Guide to giving birth to twins

If you’re expecting twins, you’ve probably wondered how a twin delivery goes and whether you should have a vaginal or c-section birth. The recommendation for vaginal twin delivery or c-section depends on the position of your infants in the uterus and that neither you nor your babies have difficulties that would necessitate a c-section. It also relies on your country’s culture and the practitioner you see.

How will my baby’s position effect delivery?

If you want a vaginal twin birth, it’s best when both twins are head down.

Both babies are head-down

Many countries encourage natural birth if both babies are head down. However, if you have health issues or one or both of your babies are in distress, a c-section may be indicated. Also, in some cultures, c-sections are a status symbol, which may impact the advice you receive.

Head down baby A, breech or transverse baby B

Baby A is the closest to the birth canal and the first born. Most doctors will advocate a twin vaginal birth if he or she is head down. If twin B is breech or transverse (sideways), some doctors advise vaginal birth while others advise c-section. It depends on the doctor and the country’s culture.

Baby A is breech

Most doctors will advise a c-section if baby A is breech or transverse.

How to deliver twins safely

The safest approach for delivering twins at or near term has been debated. The Term Breech Trial, a research on singletons, bolstered support for scheduled cesarean delivery of twins. It demonstrated that a scheduled c-section is better for a full-term pregnancy with a breech baby. Large twin cohort studies suggest that twins born by elective c-section had a better prognosis than twins born vaginally or by emergency c-section. Nonetheless, a big study published in 2013* indicated no benefits of scheduled cesarean section over planned vaginal delivery for twins between 32 and 38 weeks gestation, assuming twin A was head first. A 30-minute emergency c-section is one of the protocol’s requirements.

Will I have an early baby?

Twins carry a larger risk of premature birth than a singleton. About half of twin-carriers deliver at term. This suggests they give delivery at 37+0 weeks. The other half has an early birth. The appropriate gestational age for twins is debated in the medical profession. Your doctor may propose an induction or c-section before you go into labor spontaneously.

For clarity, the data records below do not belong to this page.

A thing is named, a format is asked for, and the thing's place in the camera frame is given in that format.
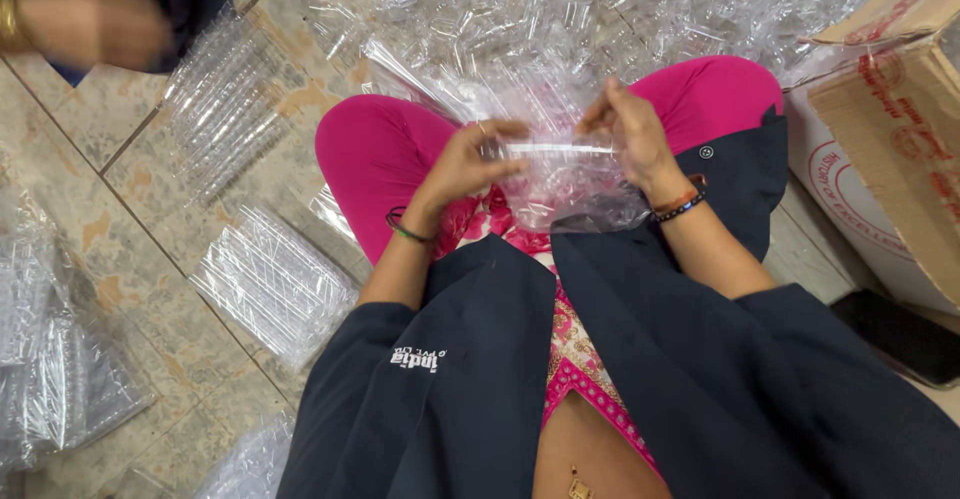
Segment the knee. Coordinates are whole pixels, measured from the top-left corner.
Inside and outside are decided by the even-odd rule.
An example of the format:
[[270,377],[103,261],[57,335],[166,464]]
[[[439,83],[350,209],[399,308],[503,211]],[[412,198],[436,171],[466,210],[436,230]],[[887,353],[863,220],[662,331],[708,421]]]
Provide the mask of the knee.
[[327,111],[317,126],[317,157],[320,158],[324,152],[341,149],[346,144],[355,144],[357,138],[364,137],[364,128],[382,120],[385,110],[383,98],[377,94],[353,95]]
[[759,63],[732,55],[706,57],[712,74],[740,86],[751,99],[769,100],[767,107],[776,106],[776,112],[784,112],[784,93],[780,81]]

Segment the blurred hand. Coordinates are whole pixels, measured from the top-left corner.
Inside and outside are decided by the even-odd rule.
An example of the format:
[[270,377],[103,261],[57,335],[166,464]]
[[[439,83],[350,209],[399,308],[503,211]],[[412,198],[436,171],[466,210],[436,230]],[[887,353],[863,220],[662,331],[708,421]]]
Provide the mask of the blurred hand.
[[17,9],[37,51],[80,69],[102,62],[142,71],[169,45],[154,0],[17,0]]
[[623,137],[623,174],[654,206],[677,199],[692,187],[670,152],[654,106],[630,93],[617,77],[606,78],[603,93],[586,109],[576,131]]
[[480,147],[498,136],[520,138],[529,133],[519,120],[483,120],[458,131],[416,191],[418,199],[443,209],[451,201],[479,192],[498,180],[527,168],[525,160],[485,161]]

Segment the wrist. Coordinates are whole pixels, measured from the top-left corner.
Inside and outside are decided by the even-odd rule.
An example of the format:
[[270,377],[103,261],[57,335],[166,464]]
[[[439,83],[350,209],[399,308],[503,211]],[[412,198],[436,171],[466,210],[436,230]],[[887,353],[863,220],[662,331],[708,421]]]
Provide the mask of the wrist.
[[414,193],[410,204],[403,210],[400,223],[405,229],[416,235],[432,239],[436,236],[440,226],[440,216],[444,212],[446,203],[438,198]]
[[680,170],[680,166],[676,162],[651,171],[636,185],[643,190],[651,208],[669,204],[683,195],[697,190],[697,187],[690,182],[690,178]]

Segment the gold chain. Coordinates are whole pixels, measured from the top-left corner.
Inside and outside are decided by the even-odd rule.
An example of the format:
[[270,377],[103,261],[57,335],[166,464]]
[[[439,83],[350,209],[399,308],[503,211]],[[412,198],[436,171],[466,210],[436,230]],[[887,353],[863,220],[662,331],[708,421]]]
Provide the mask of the gold chain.
[[17,0],[0,0],[0,49],[24,50],[30,40],[18,23]]

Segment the cardboard box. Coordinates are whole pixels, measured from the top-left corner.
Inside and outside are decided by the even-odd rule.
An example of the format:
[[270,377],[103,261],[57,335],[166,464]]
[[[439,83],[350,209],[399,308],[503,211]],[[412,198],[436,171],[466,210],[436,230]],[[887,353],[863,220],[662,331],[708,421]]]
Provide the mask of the cardboard box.
[[960,73],[940,41],[958,15],[960,0],[870,0],[811,39],[856,58],[787,93],[794,173],[894,297],[954,315]]

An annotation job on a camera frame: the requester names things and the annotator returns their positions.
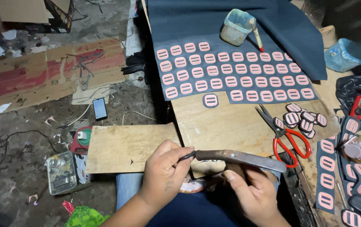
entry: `pink scrap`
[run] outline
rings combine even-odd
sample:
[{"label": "pink scrap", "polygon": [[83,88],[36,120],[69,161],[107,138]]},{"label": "pink scrap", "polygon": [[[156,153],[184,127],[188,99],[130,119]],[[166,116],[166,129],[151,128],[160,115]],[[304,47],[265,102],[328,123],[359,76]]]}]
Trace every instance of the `pink scrap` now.
[{"label": "pink scrap", "polygon": [[75,208],[73,207],[73,205],[64,200],[64,202],[62,202],[62,206],[67,210],[68,214],[71,216],[71,214],[74,212]]}]

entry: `hand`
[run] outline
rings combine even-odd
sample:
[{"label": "hand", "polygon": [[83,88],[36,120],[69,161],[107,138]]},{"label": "hand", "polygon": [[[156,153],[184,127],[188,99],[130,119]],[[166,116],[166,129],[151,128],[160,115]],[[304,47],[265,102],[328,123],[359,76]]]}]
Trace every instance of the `hand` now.
[{"label": "hand", "polygon": [[157,212],[178,194],[194,157],[178,162],[179,158],[191,153],[194,147],[179,147],[165,140],[147,159],[140,197]]},{"label": "hand", "polygon": [[290,226],[277,209],[276,189],[273,183],[257,171],[247,169],[245,172],[252,183],[250,186],[234,171],[224,171],[224,176],[235,191],[244,215],[259,227]]}]

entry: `paintbrush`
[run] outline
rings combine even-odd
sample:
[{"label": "paintbrush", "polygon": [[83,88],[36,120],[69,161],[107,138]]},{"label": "paintbrush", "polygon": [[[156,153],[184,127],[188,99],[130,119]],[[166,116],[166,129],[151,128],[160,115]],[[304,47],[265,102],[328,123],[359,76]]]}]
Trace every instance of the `paintbrush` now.
[{"label": "paintbrush", "polygon": [[260,36],[259,36],[259,33],[258,33],[258,27],[256,26],[256,23],[255,23],[255,18],[251,18],[249,20],[249,23],[252,25],[252,30],[254,31],[254,34],[255,34],[255,37],[256,37],[256,41],[258,42],[260,52],[263,53],[264,52],[263,44],[262,44],[262,41],[260,40]]}]

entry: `fingernail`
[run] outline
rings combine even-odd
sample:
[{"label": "fingernail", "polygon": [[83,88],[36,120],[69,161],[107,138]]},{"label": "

How do twin vaginal births go?

Ditte Toft Heskjr has delivered twins before. She works in a Danish hospital with twin pregnant mothers and women with delivery anxiety. She explains the process of a vaginal twin birth and how to have a pleasant birth experience.

1. Latent phase

The technique is the same until the uterus is 10 cm dilated. The latent phase lasts until 3 cm uterine dilation. We urge ladies to stay at home if their contractions are weak or irregular. To avoid a singleton delivery, women should go to the hospital when their contractions are five minutes apart and last 60 seconds. 5-7 minutes for twin births. The latent phase lasts 8-12 hours.

2. Active Phase

When your uterus is 3-4 cm dilated, the active phase begins. During this time, most women go to the hospital. During birth, move around and take different positions to facilitate your child’s rotation. You can walk about, take a shower, or use a bathtub when I’m not running a CTG*. Keep a positive attitude in the delivery room and bring whatever makes you feel safe and secure. Like your own pillow or favorite music. I also advise the partners of the pregnant ladies to remove their shoes. The mother frequently checks in with her partner and the midwife to ensure all is alright. This phase lasts 4-6 hours. The first birth usually takes longer.

3. Transition phase

Your uterus is now 8-10 cm dilated. The contractions are the most painful. Use the techniques you’ve learned, like different breathing techniques. Even though it feels impossible, your midwife advises you to listen, cooperate, and utilize the tactics.


This phase normally lasts an hour. At full dilation, you’ll need to lay or sit on the bed so the midwife can conduct a CTG and track the curves. This is a time of severe contractions and the children are under a lot of strain. Be mindful that a little stress is healthy for them. The heartbeat can slow down as long as it is normal. Stress causes their bodies to awaken and prepares them for having to breathe once they are born.

4. Pushing phase

You are 10 cm dilated and the babies are starting to descend. You may feel tempted to push. First twin: 60-90 minutes, second twin: 15-20 minutes. Many women receive a drip to help them contract during twin births. So they can have the second twin faster. I normally stay with the woman and her partner until 5-10 contractions remain before the first twin is born. Then I call in a backup team of doctors and midwives to help deliver the infants. When the first twin is born, I check the position of the second twin, which may have shifted. The baby must lie with their head or buttock down. If the baby is transverse, I’ll try to guide it during contractions. If I fail, a c-section is required. About twins and c sections The placenta(s) will be born shortly after the children. This is rarely painful.
Having twins increases the chance of excessive bleeding during labor. This is because the uterus was huge. An IV drip causes the uterus to contract.